All the hepatotropic viruses can result in acute and chronic infection (with the exception of HAV), although these differ significantly in the propensity to develop chronicity. Typical manifestations of acute viral hepatitis include malaise, fever, abdominal pain, and jaundice. However, these symptoms are not specific and may even be missed altogether.
The incubation period for HAV is 15–50 days. Most children with HAV infection are asymptomatic. Approximately one-third of infected children have the abrupt onset of nonspecific findings such as fever, nausea, diarrhea, emesis, and abdominal pain. Mild hepatomegaly and splenomegaly are common in the symptomatic group. Most preschool-aged children do not develop jaundice, so this illness may be dismissed as an intercurrent viral illness. The illness is generally self-limited, and the severity of symptoms is worse with older age. Over the age of 14 years approximately 70% of individuals will present with jaundice. In children <6 years, jaundice, when it does occur, usually resolves in 2 weeks, but adolescents and adults may be symptomatic for weeks to months.

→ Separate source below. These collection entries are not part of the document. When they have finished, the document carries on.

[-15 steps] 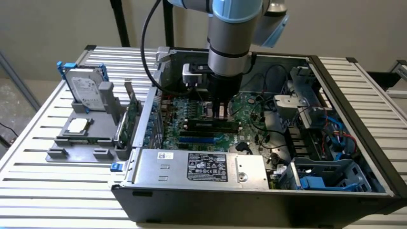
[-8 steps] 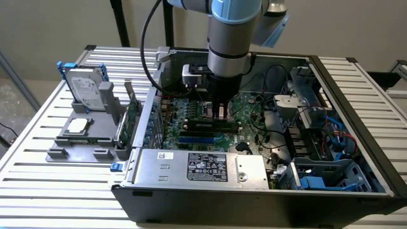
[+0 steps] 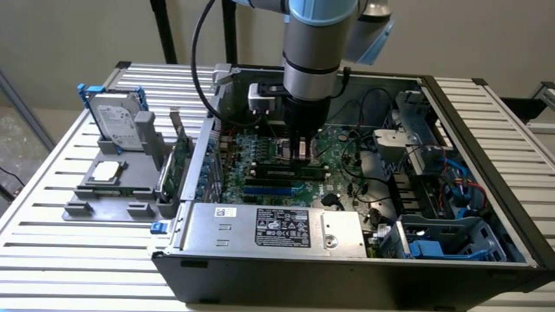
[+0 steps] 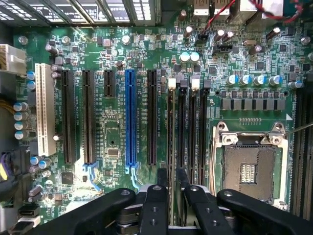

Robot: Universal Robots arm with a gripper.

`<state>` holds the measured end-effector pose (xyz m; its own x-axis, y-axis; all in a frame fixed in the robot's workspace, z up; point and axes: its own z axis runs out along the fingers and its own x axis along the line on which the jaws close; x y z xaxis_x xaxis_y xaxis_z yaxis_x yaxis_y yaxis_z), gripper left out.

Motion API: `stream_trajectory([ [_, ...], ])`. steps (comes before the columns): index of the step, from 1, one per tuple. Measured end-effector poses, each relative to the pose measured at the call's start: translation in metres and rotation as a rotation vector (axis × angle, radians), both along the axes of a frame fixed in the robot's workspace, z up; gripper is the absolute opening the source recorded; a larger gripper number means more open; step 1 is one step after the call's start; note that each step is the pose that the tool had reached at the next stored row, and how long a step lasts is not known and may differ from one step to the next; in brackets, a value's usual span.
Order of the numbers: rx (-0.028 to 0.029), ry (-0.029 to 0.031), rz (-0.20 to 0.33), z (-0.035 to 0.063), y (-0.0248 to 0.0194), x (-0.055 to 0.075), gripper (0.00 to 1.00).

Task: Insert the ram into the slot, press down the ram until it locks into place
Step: 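Insert the ram into the slot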

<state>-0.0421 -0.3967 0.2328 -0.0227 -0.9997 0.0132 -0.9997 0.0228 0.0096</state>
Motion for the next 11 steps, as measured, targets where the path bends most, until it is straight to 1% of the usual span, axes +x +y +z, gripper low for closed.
stream_trajectory([
  [2,-0.0001,0.0020,0.000,0.0066,0.0000,0.0000,0.22],
  [4,-0.0001,0.0039,0.000,0.0099,0.0000,0.0000,0.22],
  [6,0.0001,0.0044,0.000,0.0102,0.0000,0.0000,0.20],
  [7,0.0002,0.0044,0.000,0.0101,0.0000,0.0001,0.13],
  [8,0.0001,0.0045,0.000,0.0102,0.0000,0.0000,0.11],
  [11,0.0000,0.0046,0.000,0.0103,0.0000,0.0000,0.11],
])
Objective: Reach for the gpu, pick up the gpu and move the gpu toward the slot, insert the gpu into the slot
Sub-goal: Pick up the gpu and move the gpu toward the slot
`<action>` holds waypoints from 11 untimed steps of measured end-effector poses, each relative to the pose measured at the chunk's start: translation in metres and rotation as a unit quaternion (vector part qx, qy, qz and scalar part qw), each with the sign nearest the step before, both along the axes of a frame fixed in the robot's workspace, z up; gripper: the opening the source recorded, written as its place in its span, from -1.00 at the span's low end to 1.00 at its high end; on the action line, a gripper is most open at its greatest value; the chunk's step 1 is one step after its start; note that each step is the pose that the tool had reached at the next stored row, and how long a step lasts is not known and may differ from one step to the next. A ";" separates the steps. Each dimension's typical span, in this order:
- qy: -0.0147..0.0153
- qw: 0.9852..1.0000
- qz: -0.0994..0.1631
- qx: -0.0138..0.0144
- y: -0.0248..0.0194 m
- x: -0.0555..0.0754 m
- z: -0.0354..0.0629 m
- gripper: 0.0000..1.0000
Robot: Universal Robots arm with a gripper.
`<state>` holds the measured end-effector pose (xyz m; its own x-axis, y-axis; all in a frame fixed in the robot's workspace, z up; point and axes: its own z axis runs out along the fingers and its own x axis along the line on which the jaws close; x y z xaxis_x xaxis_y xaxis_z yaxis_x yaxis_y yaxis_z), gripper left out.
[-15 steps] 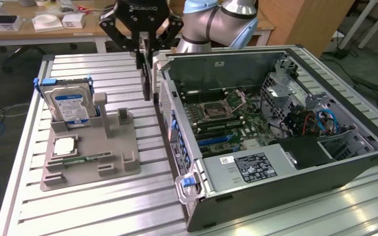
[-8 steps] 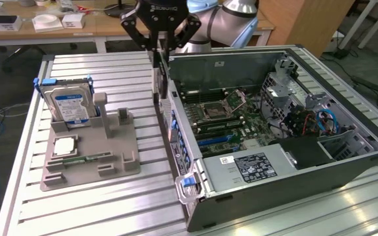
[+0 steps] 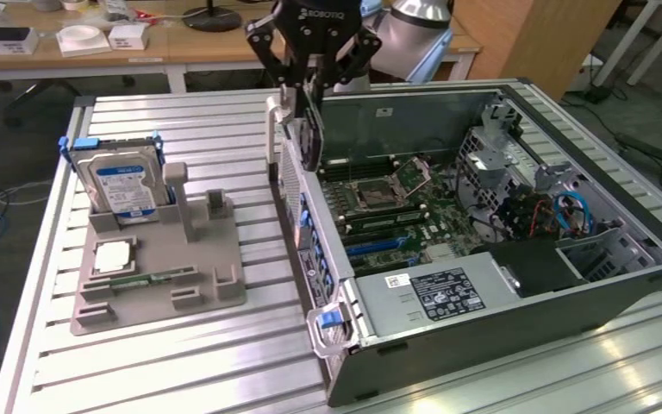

Fulminant hepatic failure associated with acute HAV is very rare, occurring in <1% of cases. It is more common in individuals with other underlying chronic liver disease. On occasion, HAV may present atypically with a relapsing hepatitis, or with extrahepatic manifestations (vasculitis, arthritis, transverse myelitis, and aplastic anemia). HAV does not progress to chronic infection.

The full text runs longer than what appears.